Entries supplied ▸
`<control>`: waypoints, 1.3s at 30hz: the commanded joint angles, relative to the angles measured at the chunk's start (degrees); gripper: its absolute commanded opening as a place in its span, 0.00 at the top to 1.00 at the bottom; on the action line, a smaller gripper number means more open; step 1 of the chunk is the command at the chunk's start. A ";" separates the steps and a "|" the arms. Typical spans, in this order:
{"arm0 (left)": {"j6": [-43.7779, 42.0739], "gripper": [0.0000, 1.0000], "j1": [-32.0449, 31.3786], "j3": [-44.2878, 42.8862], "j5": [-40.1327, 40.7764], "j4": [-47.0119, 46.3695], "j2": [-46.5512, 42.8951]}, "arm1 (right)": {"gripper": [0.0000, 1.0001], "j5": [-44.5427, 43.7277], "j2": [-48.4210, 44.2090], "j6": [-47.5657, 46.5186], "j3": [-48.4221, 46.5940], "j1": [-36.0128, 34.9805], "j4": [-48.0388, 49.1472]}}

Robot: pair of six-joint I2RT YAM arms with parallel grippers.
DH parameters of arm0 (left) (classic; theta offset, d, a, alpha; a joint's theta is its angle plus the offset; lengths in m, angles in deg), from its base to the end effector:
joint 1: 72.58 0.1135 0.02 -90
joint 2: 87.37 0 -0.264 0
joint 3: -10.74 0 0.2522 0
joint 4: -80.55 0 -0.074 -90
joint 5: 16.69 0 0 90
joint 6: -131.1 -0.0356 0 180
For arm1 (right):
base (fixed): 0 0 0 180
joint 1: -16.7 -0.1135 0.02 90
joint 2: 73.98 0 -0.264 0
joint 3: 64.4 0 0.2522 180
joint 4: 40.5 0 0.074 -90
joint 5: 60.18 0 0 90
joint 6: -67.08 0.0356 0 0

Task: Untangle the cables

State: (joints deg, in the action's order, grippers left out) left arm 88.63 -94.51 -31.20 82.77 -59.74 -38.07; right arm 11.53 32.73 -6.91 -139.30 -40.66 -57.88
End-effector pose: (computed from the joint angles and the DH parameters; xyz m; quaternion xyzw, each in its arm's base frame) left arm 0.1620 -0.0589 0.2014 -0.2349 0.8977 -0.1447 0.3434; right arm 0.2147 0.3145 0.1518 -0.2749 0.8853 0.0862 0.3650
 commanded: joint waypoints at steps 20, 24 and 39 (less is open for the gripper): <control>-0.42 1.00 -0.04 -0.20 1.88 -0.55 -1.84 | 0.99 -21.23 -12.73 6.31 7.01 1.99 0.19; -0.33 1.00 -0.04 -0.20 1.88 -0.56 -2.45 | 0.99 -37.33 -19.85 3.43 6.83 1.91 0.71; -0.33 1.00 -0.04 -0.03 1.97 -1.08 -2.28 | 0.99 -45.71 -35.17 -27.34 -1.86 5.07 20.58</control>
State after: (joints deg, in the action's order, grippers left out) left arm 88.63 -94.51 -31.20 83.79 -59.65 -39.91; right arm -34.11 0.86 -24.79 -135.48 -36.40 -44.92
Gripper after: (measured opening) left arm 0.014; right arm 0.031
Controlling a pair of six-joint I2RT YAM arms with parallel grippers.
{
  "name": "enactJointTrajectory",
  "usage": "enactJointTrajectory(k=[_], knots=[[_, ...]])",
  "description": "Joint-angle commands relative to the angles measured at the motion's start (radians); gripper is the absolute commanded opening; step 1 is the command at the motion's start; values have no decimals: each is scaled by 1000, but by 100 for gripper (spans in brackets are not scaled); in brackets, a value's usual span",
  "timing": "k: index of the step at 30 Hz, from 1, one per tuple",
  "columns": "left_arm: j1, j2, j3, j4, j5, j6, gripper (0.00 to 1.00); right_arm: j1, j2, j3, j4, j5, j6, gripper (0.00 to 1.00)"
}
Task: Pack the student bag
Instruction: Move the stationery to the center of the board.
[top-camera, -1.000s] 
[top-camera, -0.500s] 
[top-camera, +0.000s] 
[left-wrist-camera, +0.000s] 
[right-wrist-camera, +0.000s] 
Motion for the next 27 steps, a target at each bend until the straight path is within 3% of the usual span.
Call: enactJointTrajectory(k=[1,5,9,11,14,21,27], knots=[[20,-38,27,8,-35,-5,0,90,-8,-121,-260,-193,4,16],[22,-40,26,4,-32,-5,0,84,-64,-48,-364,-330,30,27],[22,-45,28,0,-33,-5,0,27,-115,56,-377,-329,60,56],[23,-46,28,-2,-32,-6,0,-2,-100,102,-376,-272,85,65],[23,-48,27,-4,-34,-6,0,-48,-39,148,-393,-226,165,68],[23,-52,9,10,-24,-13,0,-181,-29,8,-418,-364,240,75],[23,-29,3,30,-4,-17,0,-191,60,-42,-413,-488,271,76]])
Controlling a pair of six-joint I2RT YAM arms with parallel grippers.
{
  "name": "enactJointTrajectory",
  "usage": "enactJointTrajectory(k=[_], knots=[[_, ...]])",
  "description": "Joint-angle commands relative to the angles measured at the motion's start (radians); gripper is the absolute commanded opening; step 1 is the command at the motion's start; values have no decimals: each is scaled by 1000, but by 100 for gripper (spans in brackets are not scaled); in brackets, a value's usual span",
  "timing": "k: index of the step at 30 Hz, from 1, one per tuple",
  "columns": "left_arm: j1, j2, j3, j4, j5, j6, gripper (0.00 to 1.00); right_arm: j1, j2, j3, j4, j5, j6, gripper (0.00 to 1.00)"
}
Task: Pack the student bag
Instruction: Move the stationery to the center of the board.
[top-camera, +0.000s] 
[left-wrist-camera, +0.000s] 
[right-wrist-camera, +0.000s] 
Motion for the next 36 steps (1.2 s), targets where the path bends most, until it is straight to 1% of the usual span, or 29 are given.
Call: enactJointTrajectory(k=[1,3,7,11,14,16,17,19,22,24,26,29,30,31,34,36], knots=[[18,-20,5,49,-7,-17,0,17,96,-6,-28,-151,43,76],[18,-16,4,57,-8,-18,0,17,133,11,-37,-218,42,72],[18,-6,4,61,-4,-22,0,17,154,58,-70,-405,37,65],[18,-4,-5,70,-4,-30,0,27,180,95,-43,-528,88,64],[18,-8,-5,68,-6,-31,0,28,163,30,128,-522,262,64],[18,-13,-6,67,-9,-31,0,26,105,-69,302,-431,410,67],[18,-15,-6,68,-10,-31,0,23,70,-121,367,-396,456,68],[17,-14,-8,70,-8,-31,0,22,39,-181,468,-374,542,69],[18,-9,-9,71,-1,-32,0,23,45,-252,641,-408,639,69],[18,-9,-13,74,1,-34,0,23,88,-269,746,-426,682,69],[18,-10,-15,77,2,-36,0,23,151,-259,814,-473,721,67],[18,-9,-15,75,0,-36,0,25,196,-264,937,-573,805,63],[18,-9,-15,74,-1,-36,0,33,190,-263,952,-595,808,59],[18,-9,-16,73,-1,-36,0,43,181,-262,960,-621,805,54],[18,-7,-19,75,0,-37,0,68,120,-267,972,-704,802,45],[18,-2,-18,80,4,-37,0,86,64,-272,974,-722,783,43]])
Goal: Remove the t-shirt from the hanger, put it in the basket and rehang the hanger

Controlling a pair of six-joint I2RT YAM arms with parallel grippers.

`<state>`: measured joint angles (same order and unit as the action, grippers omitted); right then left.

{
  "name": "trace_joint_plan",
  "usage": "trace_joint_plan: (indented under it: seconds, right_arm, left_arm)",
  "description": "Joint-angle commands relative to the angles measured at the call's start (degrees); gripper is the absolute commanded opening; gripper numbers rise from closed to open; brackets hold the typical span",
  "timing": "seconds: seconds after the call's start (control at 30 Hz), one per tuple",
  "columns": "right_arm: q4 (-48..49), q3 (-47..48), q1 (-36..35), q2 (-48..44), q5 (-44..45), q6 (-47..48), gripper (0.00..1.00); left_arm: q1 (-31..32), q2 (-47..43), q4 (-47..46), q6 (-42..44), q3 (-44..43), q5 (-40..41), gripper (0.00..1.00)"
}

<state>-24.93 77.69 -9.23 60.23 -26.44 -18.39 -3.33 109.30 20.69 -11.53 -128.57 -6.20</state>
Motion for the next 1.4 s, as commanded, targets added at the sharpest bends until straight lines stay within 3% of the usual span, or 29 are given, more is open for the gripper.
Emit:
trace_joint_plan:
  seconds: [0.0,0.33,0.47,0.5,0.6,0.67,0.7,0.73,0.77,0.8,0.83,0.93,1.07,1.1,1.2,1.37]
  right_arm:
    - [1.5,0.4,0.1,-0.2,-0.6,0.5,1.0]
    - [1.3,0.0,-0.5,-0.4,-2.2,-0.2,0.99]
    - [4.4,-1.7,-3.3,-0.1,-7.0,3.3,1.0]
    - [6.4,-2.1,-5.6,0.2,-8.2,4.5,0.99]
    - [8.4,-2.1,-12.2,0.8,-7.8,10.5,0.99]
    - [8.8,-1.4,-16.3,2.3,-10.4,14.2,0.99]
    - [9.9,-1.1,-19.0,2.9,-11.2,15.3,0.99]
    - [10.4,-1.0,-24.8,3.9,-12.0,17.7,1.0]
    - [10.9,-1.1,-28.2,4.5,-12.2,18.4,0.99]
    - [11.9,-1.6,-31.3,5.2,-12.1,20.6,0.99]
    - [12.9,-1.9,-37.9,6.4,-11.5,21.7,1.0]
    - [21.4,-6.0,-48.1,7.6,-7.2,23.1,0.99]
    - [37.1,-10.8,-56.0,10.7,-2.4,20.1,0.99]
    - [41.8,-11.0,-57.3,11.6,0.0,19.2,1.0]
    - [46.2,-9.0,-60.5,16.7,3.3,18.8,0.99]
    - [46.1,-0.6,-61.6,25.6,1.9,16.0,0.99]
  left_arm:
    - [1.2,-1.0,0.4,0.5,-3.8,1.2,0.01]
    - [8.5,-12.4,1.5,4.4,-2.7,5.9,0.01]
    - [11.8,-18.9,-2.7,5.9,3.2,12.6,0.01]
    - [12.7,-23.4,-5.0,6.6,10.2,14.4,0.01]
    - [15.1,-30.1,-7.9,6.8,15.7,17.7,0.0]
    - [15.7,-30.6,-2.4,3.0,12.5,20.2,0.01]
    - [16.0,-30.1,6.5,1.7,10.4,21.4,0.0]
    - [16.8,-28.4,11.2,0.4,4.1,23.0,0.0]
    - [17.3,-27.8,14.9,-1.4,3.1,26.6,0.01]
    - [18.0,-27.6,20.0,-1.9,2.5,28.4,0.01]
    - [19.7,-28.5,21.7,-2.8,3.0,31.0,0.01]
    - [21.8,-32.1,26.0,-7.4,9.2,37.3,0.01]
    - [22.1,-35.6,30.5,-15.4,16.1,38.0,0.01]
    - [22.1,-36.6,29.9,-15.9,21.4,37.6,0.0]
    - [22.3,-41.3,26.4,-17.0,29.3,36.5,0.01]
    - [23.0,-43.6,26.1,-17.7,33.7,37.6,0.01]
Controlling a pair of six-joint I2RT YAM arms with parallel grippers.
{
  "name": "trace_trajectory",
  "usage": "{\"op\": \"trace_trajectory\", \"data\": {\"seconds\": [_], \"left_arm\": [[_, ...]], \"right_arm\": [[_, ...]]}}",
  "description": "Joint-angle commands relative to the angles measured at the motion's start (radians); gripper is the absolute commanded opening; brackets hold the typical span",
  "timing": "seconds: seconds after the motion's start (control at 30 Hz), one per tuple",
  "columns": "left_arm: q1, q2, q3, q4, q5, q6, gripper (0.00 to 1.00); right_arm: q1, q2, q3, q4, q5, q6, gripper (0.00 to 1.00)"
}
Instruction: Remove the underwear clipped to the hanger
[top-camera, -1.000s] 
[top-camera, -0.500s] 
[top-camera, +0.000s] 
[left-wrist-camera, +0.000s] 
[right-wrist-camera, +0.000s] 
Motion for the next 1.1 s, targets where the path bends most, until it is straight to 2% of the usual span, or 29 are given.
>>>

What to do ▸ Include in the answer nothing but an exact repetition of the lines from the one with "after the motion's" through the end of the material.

Response ▸
  "timing": "seconds: seconds after the motion's start (control at 30 Hz), one per tuple",
  "columns": "left_arm: q1, q2, q3, q4, q5, q6, gripper (0.00 to 1.00); right_arm: q1, q2, q3, q4, q5, q6, gripper (0.00 to 1.00)"
}
Instruction: Remove the underwear clipped to the hanger
[top-camera, -1.000s] 
[top-camera, -0.500s] 
[top-camera, +0.000s] 
[left-wrist-camera, +0.000s] 
[right-wrist-camera, +0.000s] 
Motion for the next 1.1 s, targets where the path bends most, until it is straight to 2% of the usual span, or 29 are given.
>>>

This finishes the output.